Work instruction: Reproduce exactly, from the data that follows, the line with "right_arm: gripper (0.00", the line with "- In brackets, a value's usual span", and every line that lies between them.

Stored data:
________________________

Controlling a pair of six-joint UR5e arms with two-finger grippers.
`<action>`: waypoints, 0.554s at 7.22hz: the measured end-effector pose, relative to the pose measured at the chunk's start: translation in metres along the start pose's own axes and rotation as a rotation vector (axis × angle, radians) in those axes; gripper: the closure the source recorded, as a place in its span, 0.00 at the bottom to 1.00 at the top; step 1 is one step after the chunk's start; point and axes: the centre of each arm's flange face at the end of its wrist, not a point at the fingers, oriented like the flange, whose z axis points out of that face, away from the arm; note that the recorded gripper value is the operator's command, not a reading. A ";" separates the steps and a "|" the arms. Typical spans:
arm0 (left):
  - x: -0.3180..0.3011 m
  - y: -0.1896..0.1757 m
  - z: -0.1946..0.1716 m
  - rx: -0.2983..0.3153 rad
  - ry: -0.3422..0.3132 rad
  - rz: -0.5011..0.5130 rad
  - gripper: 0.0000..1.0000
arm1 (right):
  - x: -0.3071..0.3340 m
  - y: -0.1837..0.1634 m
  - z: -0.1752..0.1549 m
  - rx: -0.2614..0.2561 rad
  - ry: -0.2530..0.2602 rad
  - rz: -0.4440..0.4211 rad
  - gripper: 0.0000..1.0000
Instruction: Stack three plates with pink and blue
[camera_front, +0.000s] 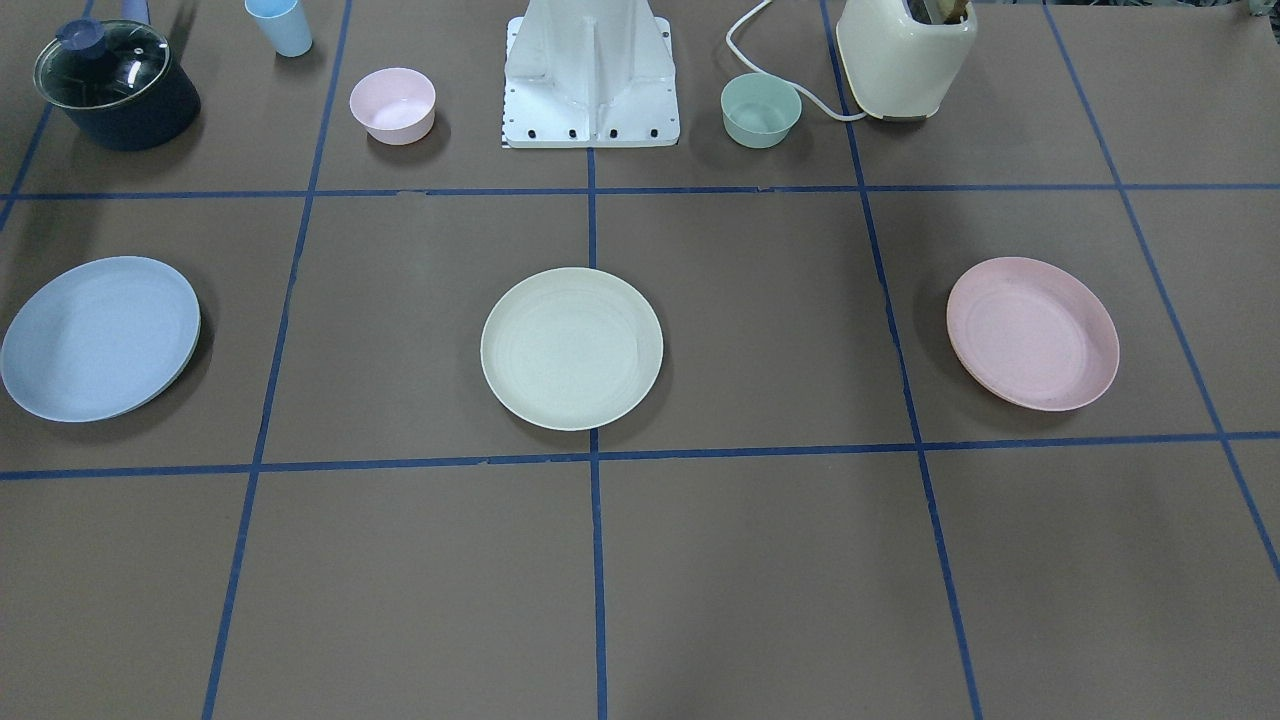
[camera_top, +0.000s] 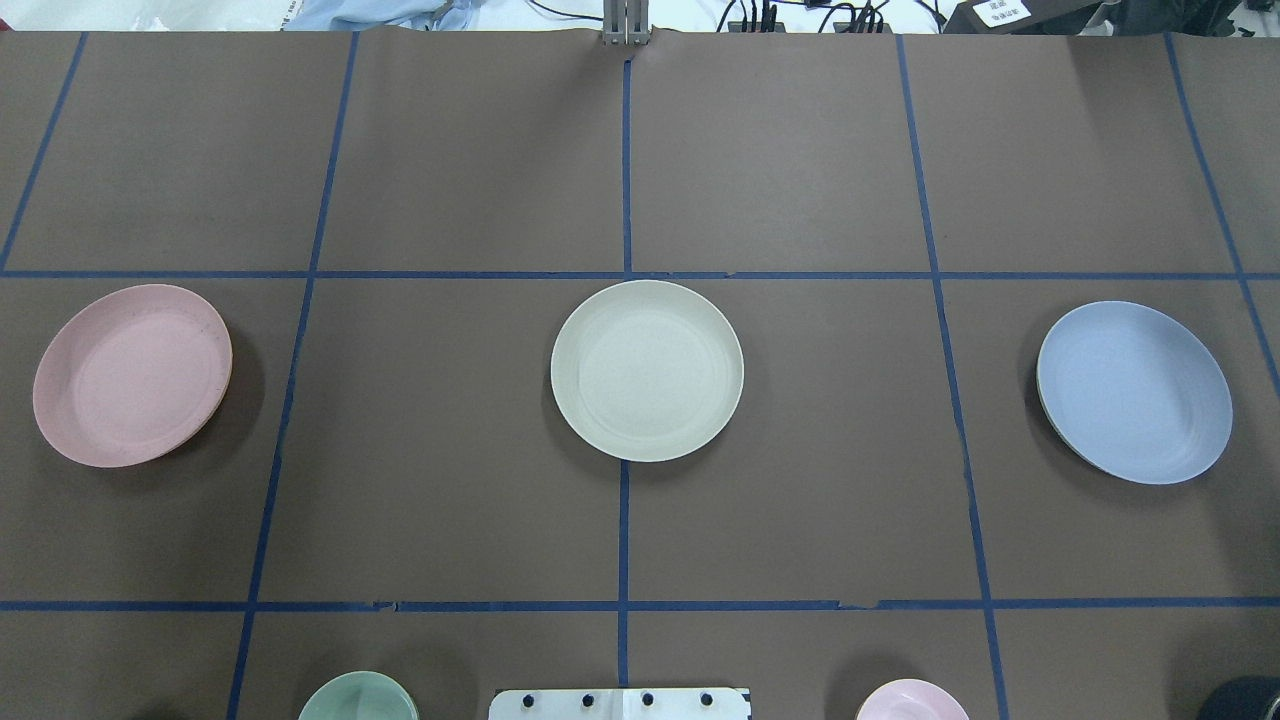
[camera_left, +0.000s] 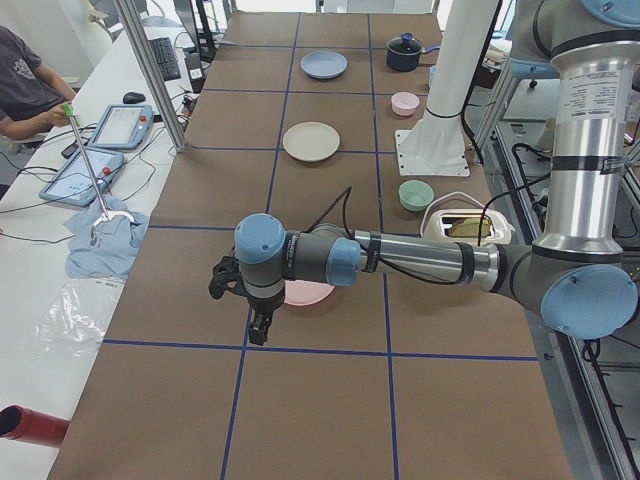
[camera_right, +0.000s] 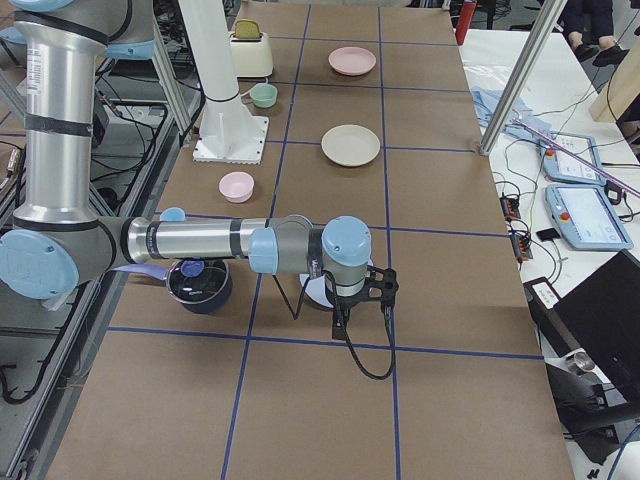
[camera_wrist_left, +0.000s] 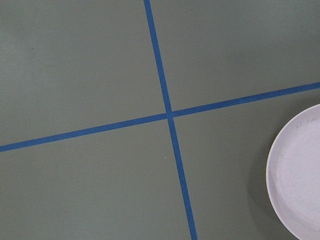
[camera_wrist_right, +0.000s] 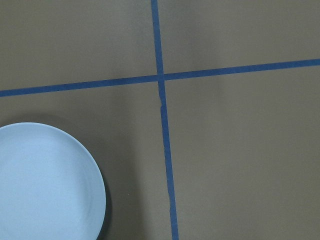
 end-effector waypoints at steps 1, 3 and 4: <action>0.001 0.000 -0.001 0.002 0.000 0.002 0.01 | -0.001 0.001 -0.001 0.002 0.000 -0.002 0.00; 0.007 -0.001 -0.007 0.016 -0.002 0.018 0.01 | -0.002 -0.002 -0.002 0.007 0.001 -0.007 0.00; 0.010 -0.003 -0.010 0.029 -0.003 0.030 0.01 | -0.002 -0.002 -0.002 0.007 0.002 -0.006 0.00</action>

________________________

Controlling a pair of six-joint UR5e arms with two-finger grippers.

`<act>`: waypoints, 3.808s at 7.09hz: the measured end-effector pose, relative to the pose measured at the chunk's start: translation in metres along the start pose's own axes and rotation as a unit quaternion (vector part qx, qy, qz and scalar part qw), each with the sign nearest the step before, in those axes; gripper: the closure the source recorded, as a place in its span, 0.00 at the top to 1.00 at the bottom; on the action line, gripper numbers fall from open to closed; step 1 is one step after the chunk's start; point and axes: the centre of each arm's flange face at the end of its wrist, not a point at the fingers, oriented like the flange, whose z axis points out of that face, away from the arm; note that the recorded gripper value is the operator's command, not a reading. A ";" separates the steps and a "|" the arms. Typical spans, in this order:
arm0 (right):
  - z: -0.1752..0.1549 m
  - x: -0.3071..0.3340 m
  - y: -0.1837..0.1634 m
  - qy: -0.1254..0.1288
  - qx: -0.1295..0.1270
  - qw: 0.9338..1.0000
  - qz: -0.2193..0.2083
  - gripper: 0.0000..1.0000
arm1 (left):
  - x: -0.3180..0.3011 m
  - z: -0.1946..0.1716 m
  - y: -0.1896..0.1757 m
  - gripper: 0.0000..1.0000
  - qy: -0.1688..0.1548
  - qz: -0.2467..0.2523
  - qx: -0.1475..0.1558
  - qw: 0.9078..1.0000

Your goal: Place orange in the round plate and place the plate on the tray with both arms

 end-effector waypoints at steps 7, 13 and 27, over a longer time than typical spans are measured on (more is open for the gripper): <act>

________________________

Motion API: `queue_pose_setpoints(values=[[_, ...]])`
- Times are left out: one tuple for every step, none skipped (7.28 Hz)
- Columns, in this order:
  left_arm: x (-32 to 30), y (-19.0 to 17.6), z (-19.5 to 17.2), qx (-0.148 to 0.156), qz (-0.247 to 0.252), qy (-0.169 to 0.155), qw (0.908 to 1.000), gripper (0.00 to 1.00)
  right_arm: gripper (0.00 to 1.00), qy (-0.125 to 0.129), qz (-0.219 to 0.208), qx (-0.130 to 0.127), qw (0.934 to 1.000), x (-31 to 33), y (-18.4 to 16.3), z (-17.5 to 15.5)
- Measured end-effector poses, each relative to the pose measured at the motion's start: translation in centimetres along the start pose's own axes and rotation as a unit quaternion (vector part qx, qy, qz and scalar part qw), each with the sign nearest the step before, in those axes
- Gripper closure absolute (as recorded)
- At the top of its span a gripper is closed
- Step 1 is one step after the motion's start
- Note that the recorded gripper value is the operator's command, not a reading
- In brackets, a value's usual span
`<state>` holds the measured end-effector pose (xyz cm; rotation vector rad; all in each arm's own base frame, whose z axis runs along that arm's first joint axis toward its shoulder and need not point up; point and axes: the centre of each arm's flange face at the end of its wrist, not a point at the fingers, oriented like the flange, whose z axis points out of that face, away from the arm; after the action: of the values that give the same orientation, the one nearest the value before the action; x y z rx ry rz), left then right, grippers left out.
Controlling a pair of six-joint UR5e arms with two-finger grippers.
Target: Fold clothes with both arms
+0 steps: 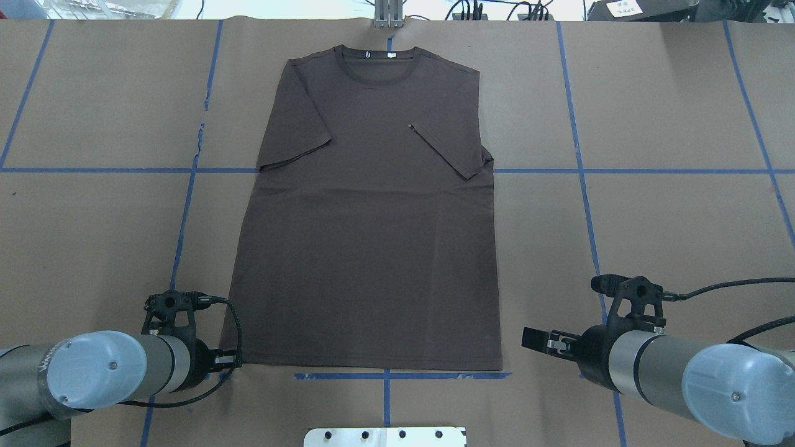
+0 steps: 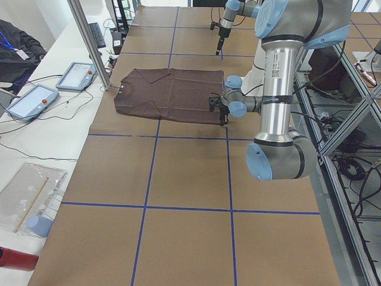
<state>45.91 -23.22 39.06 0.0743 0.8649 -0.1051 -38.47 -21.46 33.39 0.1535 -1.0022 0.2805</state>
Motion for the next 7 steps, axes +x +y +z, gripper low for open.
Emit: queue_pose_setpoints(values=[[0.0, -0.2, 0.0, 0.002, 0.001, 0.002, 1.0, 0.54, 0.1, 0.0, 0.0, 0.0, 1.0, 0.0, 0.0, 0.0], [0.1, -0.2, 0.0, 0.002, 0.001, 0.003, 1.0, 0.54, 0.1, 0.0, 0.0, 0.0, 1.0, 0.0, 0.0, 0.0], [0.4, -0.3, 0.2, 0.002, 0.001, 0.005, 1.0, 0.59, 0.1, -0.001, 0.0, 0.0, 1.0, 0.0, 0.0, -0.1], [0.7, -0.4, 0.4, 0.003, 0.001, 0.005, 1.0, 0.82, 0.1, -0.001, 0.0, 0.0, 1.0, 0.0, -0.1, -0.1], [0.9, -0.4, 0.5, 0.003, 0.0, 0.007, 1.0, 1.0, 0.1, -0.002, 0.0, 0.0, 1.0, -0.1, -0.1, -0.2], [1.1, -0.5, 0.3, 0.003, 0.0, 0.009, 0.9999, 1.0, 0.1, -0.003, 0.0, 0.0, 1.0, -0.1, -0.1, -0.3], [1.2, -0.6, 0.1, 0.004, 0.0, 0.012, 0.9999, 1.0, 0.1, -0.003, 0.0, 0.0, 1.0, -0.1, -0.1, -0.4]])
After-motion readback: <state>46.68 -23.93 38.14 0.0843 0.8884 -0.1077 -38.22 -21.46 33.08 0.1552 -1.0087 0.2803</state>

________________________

Response to this exercise:
  right_arm: gripper (0.00 to 1.00), qy (-0.125 to 0.129), qz (-0.219 to 0.208), qx (-0.130 to 0.127), qw (0.934 to 1.000), x (-31 to 33), y (-18.4 to 16.3), z (-17.5 to 15.5)
- Measured end-effector poses, each relative to the pose measured at the motion's start: translation in centimetres along the start pose's own axes and rotation as a unit quaternion (vector part qx, qy, qz and scalar part qw), each with the sign nearest the step before, in those axes
- Gripper closure absolute (as recorded)
- At the top of its span a gripper is closed
- Step 1 is one step after the motion's start
- Note that the recorded gripper value is the operator's command, not a reading
- In brackets, a value's usual span

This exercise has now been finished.